Abstract
A method for interval estimation of scale reliability with discrete data is outlined. The approach is applicable with multi-item instruments consisting of binary measures, and is developed within the latent variable modeling methodology. The procedure is useful for evaluation of consistency of single measures and of sum scores from item sets following the 2-parameter logistic model or the 1-parameter logistic model. An extension of the method is described for constructing confidence intervals of change in reliability due to instrument revision.
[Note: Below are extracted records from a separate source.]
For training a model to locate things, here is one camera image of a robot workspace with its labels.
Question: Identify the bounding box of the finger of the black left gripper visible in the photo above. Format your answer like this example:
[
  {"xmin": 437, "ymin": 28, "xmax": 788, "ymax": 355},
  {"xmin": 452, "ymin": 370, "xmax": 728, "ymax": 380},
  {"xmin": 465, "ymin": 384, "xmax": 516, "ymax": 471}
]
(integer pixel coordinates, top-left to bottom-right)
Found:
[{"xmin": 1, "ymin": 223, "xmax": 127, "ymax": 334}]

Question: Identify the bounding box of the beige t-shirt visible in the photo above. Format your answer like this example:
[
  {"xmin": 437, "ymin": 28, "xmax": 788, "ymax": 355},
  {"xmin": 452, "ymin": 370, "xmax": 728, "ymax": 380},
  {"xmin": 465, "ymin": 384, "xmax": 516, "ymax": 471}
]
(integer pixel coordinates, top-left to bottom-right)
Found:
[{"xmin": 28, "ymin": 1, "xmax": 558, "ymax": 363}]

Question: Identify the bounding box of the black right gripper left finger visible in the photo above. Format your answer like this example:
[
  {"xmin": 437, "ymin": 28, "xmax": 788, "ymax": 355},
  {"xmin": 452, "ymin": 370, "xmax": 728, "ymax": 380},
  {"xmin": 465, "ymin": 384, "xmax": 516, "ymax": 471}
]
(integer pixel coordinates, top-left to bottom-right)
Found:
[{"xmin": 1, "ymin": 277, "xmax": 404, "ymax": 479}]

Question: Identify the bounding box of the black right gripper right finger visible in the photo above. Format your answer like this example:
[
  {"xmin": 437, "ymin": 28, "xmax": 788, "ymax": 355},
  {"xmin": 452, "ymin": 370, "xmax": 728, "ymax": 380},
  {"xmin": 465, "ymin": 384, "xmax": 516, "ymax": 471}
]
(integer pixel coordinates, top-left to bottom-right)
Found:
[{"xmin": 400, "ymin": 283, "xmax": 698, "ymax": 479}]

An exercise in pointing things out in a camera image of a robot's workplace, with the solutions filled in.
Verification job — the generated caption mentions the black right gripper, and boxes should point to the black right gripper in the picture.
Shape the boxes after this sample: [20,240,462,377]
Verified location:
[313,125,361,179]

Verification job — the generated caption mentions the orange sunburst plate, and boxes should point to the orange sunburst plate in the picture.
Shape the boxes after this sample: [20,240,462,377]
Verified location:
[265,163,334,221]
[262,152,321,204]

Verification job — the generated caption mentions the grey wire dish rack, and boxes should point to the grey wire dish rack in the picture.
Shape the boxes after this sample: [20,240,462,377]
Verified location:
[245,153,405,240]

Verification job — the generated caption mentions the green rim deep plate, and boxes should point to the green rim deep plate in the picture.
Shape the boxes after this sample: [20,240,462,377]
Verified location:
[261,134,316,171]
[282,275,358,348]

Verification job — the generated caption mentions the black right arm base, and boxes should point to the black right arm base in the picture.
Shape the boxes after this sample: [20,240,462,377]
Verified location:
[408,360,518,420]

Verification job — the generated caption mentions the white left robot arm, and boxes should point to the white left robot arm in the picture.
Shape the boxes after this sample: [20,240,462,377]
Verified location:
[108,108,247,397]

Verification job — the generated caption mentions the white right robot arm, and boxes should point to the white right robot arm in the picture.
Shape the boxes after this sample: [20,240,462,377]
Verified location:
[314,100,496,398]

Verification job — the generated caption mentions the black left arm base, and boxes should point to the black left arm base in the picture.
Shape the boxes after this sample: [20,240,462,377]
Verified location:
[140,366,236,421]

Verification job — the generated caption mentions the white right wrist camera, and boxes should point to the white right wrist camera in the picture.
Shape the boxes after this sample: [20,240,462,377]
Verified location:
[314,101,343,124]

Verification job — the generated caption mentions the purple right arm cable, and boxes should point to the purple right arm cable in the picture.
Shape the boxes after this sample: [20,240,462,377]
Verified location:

The proposed procedure is illustrated with an example.
Notes
1In general, as discussed in the literature (e.g., CitationLord & Novick, 1968), it is not true that an increase in the number of binary items, p, leads to an increase in scale reliability, ρ Y . (Such an increase would be the case, though, with parallel items, as seen from the well-known Spearman-Brown formula that will then be valid; e.g., Crocker & Algina, 1986. To come up with parallel items, however, especially in large numbers, is exceedingly difficult in empirical social and behavioral research.) This can be seen from the preceding discussion in the main text, and particularly from a comparison of both terms on the right side of Equation 15. Specifically, adding items with a weak relationship to the underlying common true score in the currently considered homogeneous measure case (e.g., Equations 4 and 5), which are associated with sufficiently large error variances, can lead to the second ratio in Equation 15 being larger than the first. This will yield a negative sign of the change in scale reliability; that is, an extended scale version with a larger number of items, yet lower reliability. An example is provided in the illustration section.